--- Task instructions ---
Go through the entries below and tally the lines holding "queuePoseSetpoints"; please reply with the number only.

━━ Materials provided

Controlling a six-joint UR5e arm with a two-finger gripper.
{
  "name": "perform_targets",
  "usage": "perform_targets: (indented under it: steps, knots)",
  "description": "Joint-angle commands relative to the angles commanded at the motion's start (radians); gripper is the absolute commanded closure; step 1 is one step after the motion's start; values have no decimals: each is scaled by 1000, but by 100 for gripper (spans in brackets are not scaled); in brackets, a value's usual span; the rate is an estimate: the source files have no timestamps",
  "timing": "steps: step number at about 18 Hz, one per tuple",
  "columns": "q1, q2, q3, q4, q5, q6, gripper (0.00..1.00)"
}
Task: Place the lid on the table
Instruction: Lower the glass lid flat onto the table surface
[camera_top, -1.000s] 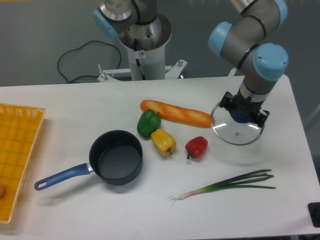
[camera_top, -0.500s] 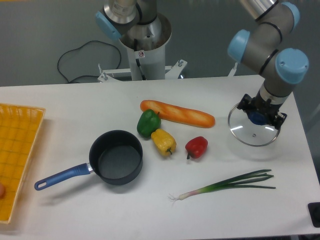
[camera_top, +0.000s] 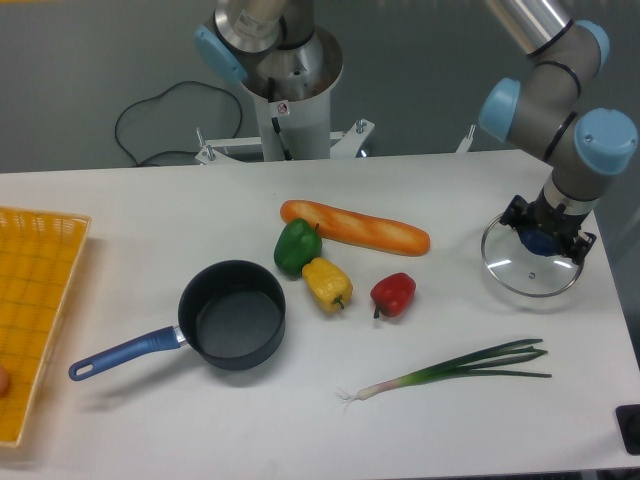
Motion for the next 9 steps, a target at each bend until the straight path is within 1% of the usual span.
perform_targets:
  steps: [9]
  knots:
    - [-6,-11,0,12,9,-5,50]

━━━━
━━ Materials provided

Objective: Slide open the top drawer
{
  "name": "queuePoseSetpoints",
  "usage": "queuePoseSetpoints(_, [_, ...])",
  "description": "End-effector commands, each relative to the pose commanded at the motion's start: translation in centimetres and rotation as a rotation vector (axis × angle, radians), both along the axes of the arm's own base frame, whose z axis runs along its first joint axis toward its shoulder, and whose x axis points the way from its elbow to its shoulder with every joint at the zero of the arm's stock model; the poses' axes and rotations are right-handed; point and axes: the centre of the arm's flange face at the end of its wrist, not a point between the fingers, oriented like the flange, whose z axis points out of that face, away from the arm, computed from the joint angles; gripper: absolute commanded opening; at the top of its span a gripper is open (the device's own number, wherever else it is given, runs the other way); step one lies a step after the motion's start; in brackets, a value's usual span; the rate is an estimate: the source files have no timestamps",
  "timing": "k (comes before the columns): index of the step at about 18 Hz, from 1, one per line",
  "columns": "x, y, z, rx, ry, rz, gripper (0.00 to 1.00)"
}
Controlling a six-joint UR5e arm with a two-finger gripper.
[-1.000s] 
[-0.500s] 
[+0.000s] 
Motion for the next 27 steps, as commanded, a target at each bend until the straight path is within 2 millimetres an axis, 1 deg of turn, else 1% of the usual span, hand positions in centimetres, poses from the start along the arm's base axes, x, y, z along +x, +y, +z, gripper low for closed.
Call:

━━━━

--- Answer for this exercise ---
2